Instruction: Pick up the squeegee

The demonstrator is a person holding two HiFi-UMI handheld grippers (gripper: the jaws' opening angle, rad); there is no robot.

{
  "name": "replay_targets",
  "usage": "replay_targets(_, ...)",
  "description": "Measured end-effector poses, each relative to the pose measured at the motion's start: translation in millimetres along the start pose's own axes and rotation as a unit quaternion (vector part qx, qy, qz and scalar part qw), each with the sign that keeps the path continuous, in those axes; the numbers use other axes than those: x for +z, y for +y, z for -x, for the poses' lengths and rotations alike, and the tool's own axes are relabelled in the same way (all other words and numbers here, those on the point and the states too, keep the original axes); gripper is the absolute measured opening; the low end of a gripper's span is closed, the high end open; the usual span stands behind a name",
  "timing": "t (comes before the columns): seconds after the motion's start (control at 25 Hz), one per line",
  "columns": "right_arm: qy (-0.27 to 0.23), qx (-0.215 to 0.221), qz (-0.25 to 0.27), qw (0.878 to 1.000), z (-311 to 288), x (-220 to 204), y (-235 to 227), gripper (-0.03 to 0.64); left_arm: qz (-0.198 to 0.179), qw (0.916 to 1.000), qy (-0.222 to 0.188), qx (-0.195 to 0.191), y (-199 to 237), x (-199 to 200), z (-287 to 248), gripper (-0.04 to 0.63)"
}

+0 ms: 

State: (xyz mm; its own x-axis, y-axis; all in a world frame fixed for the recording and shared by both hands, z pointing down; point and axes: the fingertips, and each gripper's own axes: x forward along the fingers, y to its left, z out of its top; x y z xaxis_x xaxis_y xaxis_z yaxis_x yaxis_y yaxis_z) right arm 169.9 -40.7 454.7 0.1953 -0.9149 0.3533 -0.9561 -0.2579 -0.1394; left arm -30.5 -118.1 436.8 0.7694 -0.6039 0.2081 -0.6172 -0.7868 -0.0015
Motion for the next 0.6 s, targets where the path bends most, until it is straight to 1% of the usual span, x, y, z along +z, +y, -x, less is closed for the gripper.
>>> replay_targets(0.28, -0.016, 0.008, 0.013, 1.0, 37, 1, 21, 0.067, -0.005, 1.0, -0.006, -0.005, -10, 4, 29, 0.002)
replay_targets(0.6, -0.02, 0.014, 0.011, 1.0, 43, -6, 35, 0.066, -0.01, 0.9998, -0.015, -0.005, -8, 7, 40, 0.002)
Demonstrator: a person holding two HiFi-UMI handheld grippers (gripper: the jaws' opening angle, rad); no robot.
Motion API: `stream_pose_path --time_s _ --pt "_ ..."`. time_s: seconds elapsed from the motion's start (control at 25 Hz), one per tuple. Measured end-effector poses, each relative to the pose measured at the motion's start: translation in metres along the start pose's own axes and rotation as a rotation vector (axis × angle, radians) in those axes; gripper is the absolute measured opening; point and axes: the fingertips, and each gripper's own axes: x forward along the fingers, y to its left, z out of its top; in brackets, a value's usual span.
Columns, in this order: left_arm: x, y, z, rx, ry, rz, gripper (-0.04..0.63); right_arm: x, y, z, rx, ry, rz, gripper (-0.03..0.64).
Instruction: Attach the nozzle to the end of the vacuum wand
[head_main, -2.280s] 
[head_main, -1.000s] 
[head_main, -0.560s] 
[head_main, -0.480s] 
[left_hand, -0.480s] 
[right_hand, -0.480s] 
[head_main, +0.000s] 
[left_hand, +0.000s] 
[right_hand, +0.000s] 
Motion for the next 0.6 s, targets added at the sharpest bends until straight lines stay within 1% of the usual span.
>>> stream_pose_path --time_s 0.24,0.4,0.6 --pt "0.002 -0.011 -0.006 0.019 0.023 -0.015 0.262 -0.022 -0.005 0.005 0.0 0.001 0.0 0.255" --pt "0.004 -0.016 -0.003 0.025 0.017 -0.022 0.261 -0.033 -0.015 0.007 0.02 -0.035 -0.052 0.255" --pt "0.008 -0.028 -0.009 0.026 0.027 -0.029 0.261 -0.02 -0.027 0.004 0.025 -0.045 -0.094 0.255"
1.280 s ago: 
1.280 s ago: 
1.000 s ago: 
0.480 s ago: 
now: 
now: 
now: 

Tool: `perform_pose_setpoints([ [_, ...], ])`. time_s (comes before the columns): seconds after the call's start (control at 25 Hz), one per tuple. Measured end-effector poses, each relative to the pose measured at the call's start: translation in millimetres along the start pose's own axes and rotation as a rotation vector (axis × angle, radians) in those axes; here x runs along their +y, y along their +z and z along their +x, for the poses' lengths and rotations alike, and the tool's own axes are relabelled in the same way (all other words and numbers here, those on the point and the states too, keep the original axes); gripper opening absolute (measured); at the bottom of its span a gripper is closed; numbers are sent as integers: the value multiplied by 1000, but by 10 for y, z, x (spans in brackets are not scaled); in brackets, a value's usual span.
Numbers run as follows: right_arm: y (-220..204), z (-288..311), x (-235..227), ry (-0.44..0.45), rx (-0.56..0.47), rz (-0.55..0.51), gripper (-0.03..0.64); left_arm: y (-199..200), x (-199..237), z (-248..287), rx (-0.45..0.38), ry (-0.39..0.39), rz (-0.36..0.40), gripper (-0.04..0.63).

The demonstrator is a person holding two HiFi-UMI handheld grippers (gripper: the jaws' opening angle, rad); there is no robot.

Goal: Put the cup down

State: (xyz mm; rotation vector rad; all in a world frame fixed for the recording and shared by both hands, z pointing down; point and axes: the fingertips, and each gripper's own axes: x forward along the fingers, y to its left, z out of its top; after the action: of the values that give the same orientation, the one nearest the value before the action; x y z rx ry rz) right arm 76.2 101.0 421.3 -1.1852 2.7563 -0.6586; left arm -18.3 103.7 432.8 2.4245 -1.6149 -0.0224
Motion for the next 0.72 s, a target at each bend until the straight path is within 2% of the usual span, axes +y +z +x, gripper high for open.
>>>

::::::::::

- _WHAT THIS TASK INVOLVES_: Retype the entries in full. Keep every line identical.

- _EXERCISE RESPONSE_:
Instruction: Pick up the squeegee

The demonstrator is a person holding two HiFi-UMI handheld grippers (gripper: the jaws' opening angle, rad); there is no robot.

{
  "name": "replay_targets",
  "usage": "replay_targets(_, ...)",
  "description": "Measured end-effector poses, each relative to the pose measured at the motion's start: translation in millimetres along the start pose's own axes and rotation as a unit quaternion (vector part qx, qy, qz and scalar part qw), each with the sign that keeps the path continuous, in those axes; the numbers use other axes than those: x for +z, y for +y, z for -x, for the poses' lengths and rotations alike, and the tool's own axes are relabelled in the same way (all other words and numbers here, those on the point and the states too, keep the original axes); gripper is the absolute measured opening; the low end of a gripper's span is closed, the high end open; the usual span stands behind a name",
  "timing": "t (comes before the columns): seconds after the motion's start (control at 25 Hz), one per line",
  "columns": "right_arm: qy (-0.27 to 0.23), qx (-0.215 to 0.221), qz (-0.25 to 0.27), qw (0.878 to 1.000), z (-311 to 288), x (-220 to 204), y (-235 to 227), gripper (-0.03 to 0.64); left_arm: qz (-0.198 to 0.179), qw (0.916 to 1.000), qy (-0.222 to 0.188), qx (-0.195 to 0.191), y (-199 to 237), x (-199 to 200), z (-287 to 248), gripper (-0.04 to 0.63)"
}

+0 ms: 

State: (xyz mm; its own x-axis, y-axis; all in a world frame fixed for the recording and shared by both hands, z pointing down; point and axes: the fingertips, and each gripper's own axes: x forward along the fingers, y to its left, z out of its top; x y z xaxis_x xaxis_y xaxis_z yaxis_x yaxis_y yaxis_z) right arm 169.9 -40.7 454.7 0.1953 -0.9149 0.3533 -0.9561 -0.2579 -0.1394; left arm -30.5 -118.1 436.8 0.7694 -0.6039 0.2081 -0.6172 -0.7868 -0.0015
Motion for the next 0.6 s, targets where the path bends most, until it is straight to 1% of the usual span, x, y, z along +z, +y, -x, less is closed for the gripper.
>>> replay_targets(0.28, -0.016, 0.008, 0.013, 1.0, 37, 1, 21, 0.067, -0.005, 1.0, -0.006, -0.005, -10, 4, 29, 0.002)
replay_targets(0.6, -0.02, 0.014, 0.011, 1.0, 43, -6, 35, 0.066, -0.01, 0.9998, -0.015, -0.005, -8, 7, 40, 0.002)
Demonstrator: a person holding two HiFi-UMI handheld grippers (gripper: the jaws' opening angle, rad); no robot.
Motion API: `stream_pose_path --time_s _ --pt "_ ..."`. time_s: seconds elapsed from the motion's start (control at 25 Hz), one per tuple. Measured end-effector poses, each relative to the pose measured at the motion's start: translation in metres along the start pose's own axes and rotation as a rotation vector (axis × angle, radians) in those axes; gripper is the absolute measured opening; point and axes: the fingertips, and each gripper's own axes: x forward along the fingers, y to its left, z out of its top; in brackets, a value's usual span.
Columns, in this order: left_arm: x, y, z, rx, ry, rz, gripper (-0.04..0.63); right_arm: x, y, z, rx, ry, rz, gripper (-0.03..0.64).
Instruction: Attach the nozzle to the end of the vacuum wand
[head_main, -2.280s] 
[head_main, -1.000s] 
[head_main, -0.560s] 
[head_main, -0.480s] 
[left_hand, -0.480s] 
[right_hand, -0.480s] 
[head_main, +0.000s] 
[left_hand, +0.000s] 
[right_hand, +0.000s] 
Motion for the next 0.6 s, targets added at the sharpest bends until straight lines stay within 1% of the usual span.
>>> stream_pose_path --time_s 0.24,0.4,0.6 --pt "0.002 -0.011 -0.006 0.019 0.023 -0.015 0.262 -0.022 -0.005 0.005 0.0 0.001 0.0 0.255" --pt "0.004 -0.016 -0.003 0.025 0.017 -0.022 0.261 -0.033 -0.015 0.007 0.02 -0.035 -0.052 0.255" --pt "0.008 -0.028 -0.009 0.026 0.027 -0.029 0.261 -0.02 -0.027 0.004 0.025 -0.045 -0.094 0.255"
1.280 s ago: 
1.280 s ago: 
1.000 s ago: 
0.480 s ago: 
now: 
now: 
now: 

Tool: `perform_pose_setpoints([ [_, ...], ])`. time_s (comes before the columns): seconds after the call's start (control at 25 Hz), one per tuple. Measured end-effector poses, each relative to the pose measured at the call's start: translation in millimetres along the start pose's own axes and rotation as a rotation vector (axis × angle, radians) in those axes; here x runs along their +y, y along their +z and z along their +x, for the poses' lengths and rotations alike, and the tool's own axes are relabelled in the same way (all other words and numbers here, those on the point and the states too, keep the original axes); gripper opening absolute (measured); at the bottom of its span a gripper is closed; numbers are sent as integers: the value multiplied by 1000, but by 10 for y, z, x (spans in brackets are not scaled); in brackets, a value's usual span.
Numbers run as follows: right_arm: y (-220..204), z (-288..311), x (-235..227), ry (-0.44..0.45), rx (-0.56..0.47), rz (-0.55..0.51), gripper (-0.03..0.64); left_arm: y (-199..200), x (-199..237), z (-248..287), rx (-0.45..0.38), ry (-0.39..0.39), rz (-0.36..0.40), gripper (-0.04..0.63).

The demonstrator is a person holding two HiFi-UMI handheld grippers (gripper: the jaws' opening angle, rad); there is no robot.

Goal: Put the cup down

State: (xyz mm; rotation vector rad; all in a world frame fixed for the recording and shared by both hands, z pointing down; point and axes: the fingertips, and each gripper's own axes: x forward along the fingers, y to its left, z out of its top; after the action: of the values that give the same orientation, the one nearest the value before the action; x y z rx ry rz) right arm 76.2 101.0 421.3 -1.1852 2.7563 -0.6586; left arm -18.3 103.7 432.8 2.4245 -1.6149 -0.0224
Motion for the next 0.72 s, a target at each bend until the straight path is within 2% of the usual span, axes +y +z +x, gripper high for open.
>>>

This exercise has nothing further to it.